Survival analysis was performed to evaluate the survival possibility of BC patients divided into high risk group and low risk group based on these two models. In BC1 model, the results of survival analysis manifested that, the high risk group survival possibility was lower than low risk group, and the gap between two groups getting much wider with the survival years getting longer (P < 0.001; Fig. 3A). The final survival time of high risk group was less than 22 years, shorter than the low risk group, which was 23.5 years. In the scattergraphs, we ranked BC patients by the risk scores evaluated with our model from low scores to high scores in the horizontal axis. As a result, the vertical axis showed their survival time, green scatters represented alive cases and red represented dead, the graphs demonstrated that more dead cases appeared in patients with high risk scores and more alive cases appeared in patients with low risk scores, the survival time of patients with low risk scores was longer than that in patients with high risk scores. As shown in Fig. 3B, the survival time in high-risk group was significantly lower than that in low-risk group using BC1 model. In BC2 model, the results were similar (Fig. 3C-D), indicating that these two models can accurately predict the survival rate of BC patients.

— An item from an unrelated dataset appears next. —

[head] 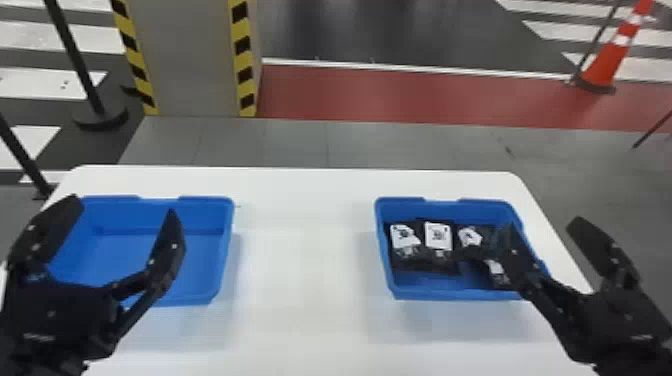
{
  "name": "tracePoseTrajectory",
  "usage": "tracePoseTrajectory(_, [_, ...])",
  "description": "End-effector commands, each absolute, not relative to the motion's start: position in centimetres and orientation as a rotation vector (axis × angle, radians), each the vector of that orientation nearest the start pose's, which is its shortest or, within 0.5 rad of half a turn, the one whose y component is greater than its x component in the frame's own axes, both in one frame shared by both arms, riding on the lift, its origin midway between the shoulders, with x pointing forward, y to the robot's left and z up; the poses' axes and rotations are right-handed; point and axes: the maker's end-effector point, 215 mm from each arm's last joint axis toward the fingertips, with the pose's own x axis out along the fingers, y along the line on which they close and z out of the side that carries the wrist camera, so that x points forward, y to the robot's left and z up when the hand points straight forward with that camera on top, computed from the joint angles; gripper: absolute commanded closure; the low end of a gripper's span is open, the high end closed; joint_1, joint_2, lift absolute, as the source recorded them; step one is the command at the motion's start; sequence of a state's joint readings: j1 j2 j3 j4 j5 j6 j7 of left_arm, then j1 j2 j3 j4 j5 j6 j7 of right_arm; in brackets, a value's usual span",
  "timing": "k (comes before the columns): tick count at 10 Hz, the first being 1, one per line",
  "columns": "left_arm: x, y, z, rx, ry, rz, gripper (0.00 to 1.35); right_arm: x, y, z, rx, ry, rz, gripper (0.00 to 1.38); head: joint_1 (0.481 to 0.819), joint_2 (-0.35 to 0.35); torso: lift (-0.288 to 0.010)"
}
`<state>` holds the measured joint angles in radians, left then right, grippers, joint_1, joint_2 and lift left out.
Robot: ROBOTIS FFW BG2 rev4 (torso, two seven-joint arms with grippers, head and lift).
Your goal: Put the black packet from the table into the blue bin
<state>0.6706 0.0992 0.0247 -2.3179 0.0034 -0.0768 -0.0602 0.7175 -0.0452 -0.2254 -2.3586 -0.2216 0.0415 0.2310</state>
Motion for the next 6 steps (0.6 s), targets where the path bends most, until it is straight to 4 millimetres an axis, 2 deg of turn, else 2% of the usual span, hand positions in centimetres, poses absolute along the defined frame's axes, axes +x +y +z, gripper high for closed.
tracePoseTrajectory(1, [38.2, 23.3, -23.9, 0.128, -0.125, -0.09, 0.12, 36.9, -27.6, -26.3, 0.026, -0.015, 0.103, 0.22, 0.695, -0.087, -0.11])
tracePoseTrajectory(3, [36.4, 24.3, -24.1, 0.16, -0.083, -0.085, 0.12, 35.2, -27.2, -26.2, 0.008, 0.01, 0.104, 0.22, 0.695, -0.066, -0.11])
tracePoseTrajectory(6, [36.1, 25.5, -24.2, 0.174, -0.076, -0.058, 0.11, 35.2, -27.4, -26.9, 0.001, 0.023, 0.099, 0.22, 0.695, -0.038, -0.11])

Association of risk score from BC models with clinical characteristics
Multivariate Cox regression analysis and Univariate Cox regression analysis were used to identify factors independently associated with BC prognosis. For both BC1 and BC2 models, P values of age, N and risk score were all less than 0.001, suggesting the factors age, lymphatic metastasis and the risk score were all independently associated with BC prognosis. These findings demonstrated that the risk score derived from our model was an independent prognostic predictor of BC patients (Fig. 3E-H).
The performance of the risk scores was tested with each clinical characteristic. Significant differences were observed between risk score and age (P < 0.001; Fig. 3I) in BC1 model, while risk score and tumor topography was significantly correlated (P < 0.001; Fig. 3J) in BC2 model.
In the heatmap, there were obviously more aged ( > = 60 years) in patients with high risk scores, yet there was no distinct regularity between risk scores and other features, which was consistent with the results of multivariate Cox regression analysis that age was independent factor correlated with BC1 model (Fig. 3I). In BC2 model, marked difference was observed between tumor topography and the risk score (Fig. 3J).
Immune infiltration analysis and drug susceptibility
To further explore the immune-related mechanism involved in BC patients, we performed the immune infiltration analysis using two BC prognosis models. It is strongly suggested that M2 macrophage was significantly correlated with BC1 and BC2 models (Fig. 4A-B). Moreover, more Macrophage M2 infiltration was remarkably higher in high risk group than in low risk group (Fig. 4C-D).
For BC chemotherapy, Bortezomib is a first-in-class selective and reversible proteasome inhibitor that targets the 26S proteasome (13). Previous studies have observed that Bortezomib combined with antiestrogen therapy might have therapeutic advantage in the management of early-stage breast cancer (14). Our study also found out that, patients in high risk group were more sensitive to Bortezomib than low risk group (Fig. 4E-F).
To further test these two models in cohorts from different populations, we assessed the testing power of two models of breast cancer development-related gene sets in GSE4922. The AUC of BC1 model was 0.79, higher than that of BC2 model, implying that the testing power of BC1 model was stronger than BC2 model (Fig. 4G-H).